(GIVEN INFORMATION)
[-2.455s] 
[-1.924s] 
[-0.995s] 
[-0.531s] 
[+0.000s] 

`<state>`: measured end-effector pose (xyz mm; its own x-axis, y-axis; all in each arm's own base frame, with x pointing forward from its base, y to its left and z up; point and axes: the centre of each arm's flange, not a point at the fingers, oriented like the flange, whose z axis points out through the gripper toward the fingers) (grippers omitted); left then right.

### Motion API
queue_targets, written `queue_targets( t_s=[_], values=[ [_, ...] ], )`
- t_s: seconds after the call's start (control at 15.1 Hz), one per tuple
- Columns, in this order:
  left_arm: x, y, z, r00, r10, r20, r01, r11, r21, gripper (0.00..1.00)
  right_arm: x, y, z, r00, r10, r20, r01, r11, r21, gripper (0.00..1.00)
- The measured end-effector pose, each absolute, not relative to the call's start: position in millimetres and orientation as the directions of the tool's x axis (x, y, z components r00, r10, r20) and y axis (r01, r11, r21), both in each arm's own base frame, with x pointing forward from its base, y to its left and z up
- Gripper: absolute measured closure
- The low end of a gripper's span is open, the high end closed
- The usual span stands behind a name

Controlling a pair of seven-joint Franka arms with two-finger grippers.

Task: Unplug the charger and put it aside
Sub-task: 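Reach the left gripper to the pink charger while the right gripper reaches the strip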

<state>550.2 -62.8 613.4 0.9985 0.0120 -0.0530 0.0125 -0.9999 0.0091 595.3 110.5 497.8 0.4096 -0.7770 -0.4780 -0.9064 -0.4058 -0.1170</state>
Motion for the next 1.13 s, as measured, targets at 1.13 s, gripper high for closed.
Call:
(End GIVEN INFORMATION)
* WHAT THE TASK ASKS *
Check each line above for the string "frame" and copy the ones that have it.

* SOLUTION BELOW *
`<state>`: measured end-effector pose (xyz mm; its own x-axis, y-axis; all in each arm's own base frame, with x pointing forward from its base, y to its left and z up; point and axes: the centre of each arm's flange, not a point at the fingers, oriented like the flange, whose z axis points out through the gripper toward the fingers) (grippers omitted); left then right.
- The measured end-effector pose, each absolute, not relative to the call's start: position in millimetres and orientation as the directions of the tool's x axis (x, y, z components r00, r10, r20) and y axis (r01, r11, r21), both in each arm's own base frame, with x pointing forward from its base, y to its left and z up

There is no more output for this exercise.